WORK TO BE COMPLETED: Below is a listing. Quote from it, exactly, the lines from the one containing "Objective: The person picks" down to the one containing "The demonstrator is", both ends included, and nothing else.

RECORDS FOR THE EXERCISE:
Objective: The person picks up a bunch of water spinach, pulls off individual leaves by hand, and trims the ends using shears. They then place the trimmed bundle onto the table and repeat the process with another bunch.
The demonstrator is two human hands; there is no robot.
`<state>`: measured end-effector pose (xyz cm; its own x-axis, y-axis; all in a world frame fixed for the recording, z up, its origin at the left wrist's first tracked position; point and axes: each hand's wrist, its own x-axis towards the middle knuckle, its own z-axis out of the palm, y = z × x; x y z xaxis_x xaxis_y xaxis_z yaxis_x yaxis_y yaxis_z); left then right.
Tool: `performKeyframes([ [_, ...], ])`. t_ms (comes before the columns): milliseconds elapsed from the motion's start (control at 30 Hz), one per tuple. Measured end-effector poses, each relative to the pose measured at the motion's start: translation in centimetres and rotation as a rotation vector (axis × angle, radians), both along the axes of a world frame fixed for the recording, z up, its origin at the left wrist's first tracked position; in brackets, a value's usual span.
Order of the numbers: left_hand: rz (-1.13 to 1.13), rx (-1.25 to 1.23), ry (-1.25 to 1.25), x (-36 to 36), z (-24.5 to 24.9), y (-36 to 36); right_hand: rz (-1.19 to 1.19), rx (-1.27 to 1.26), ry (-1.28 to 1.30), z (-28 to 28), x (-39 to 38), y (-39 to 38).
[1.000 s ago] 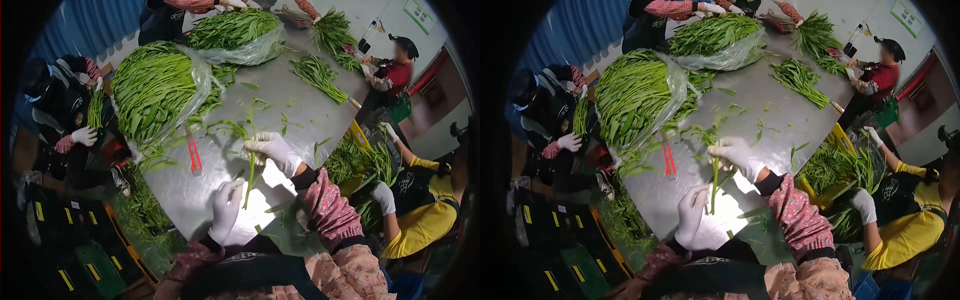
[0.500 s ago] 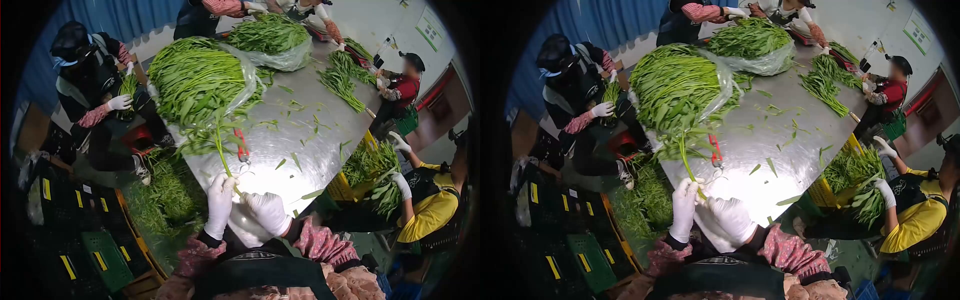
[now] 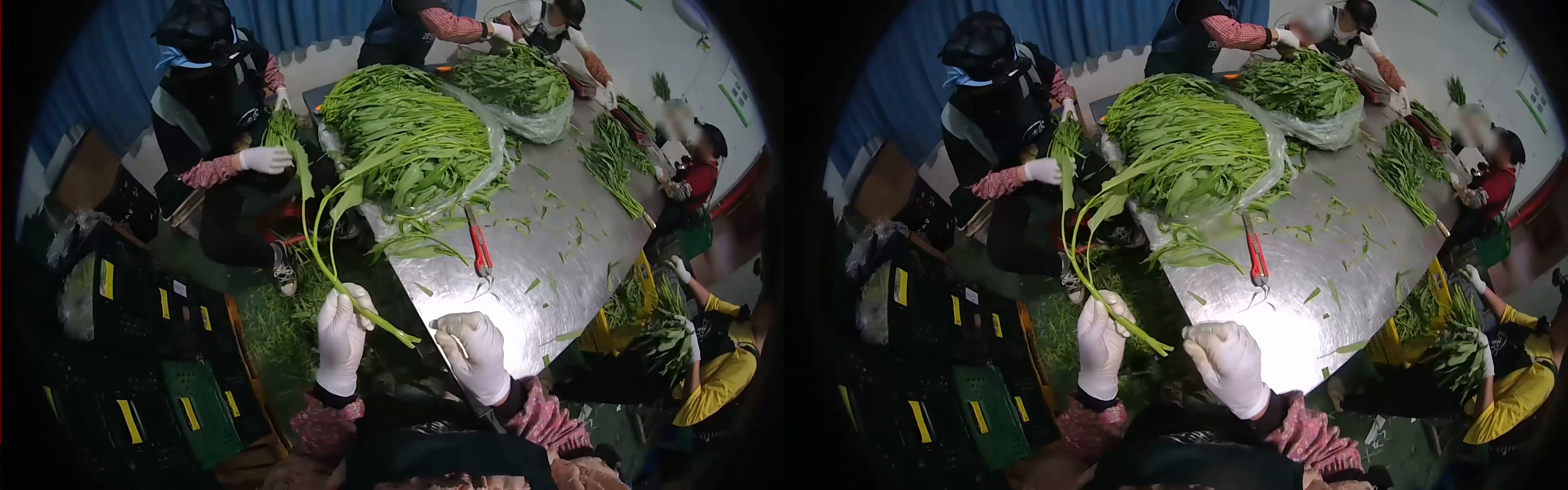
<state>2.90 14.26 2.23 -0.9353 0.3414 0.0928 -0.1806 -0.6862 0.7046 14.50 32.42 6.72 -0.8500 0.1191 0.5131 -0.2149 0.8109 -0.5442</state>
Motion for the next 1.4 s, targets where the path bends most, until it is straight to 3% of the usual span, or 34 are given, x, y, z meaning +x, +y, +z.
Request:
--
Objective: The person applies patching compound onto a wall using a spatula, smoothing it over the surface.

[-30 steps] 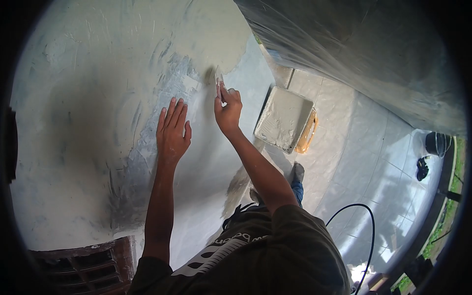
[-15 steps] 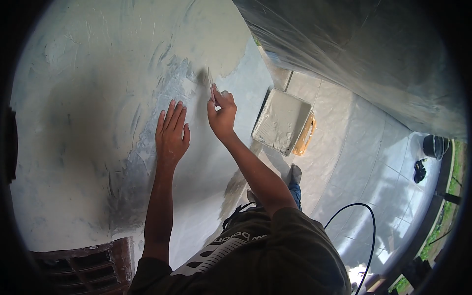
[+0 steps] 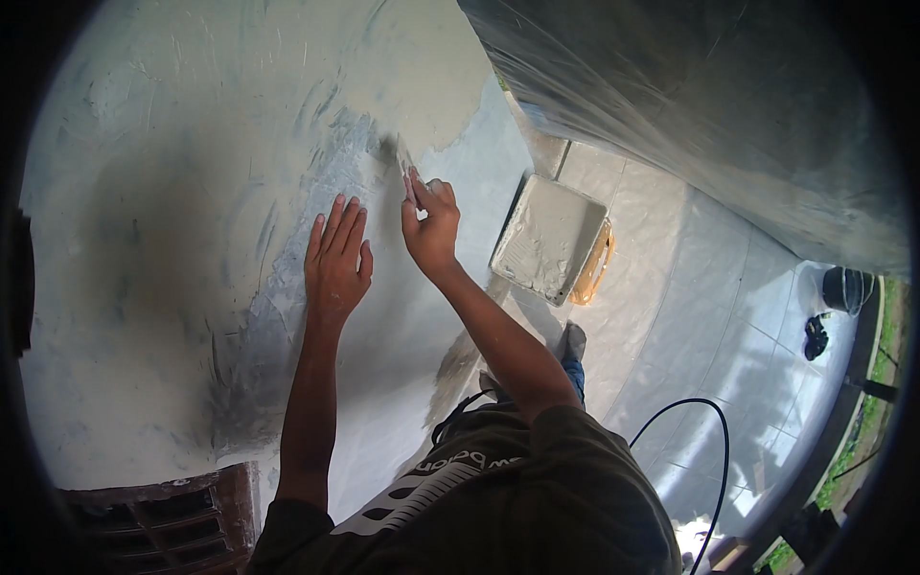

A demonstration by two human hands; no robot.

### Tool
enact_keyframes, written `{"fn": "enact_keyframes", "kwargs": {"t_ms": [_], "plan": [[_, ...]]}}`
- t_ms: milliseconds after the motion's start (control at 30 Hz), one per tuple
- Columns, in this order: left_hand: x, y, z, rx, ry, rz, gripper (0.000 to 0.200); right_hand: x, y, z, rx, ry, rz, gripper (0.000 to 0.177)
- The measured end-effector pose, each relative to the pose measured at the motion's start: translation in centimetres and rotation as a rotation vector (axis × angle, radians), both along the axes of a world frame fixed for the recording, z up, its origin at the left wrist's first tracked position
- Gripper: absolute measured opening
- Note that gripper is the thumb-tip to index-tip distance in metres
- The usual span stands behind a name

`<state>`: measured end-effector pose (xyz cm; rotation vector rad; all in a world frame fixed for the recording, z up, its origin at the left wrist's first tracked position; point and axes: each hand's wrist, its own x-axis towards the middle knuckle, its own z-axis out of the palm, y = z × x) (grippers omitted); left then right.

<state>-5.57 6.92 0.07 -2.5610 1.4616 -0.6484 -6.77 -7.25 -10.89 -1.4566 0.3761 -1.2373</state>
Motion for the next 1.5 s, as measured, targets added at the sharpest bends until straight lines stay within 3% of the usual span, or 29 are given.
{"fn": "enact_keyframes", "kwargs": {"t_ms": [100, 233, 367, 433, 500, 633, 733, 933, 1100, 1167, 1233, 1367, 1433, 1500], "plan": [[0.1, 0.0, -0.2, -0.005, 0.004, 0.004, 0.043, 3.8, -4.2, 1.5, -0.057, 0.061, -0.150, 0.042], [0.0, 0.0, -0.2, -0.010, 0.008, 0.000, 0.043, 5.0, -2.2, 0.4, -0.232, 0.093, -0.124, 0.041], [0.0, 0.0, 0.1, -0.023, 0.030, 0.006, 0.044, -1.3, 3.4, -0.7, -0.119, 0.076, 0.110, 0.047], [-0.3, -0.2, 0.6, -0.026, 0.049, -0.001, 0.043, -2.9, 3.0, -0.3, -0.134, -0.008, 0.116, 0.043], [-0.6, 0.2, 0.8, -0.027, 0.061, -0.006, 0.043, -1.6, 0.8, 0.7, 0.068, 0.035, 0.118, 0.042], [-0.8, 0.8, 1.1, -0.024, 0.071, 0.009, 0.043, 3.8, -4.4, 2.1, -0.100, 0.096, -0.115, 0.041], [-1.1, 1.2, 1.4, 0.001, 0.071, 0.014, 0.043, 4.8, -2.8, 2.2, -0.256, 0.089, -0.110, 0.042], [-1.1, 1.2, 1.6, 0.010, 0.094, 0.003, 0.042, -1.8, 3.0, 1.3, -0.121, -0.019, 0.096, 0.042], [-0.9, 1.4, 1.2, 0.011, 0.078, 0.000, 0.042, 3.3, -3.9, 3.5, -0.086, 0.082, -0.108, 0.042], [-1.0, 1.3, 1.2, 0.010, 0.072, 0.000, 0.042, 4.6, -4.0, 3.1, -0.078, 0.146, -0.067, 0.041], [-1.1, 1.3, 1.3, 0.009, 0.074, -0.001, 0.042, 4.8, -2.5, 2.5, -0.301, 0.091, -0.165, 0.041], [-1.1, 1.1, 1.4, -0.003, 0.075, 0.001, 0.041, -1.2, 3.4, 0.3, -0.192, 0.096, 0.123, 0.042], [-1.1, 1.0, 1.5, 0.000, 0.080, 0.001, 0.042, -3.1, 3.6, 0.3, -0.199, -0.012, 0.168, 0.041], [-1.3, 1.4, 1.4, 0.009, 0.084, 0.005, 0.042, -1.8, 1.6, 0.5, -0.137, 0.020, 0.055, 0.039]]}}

SOLUTION TO THE EXERCISE:
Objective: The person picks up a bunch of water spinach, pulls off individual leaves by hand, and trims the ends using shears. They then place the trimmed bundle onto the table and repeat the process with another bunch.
The demonstrator is two human hands; there is no robot.

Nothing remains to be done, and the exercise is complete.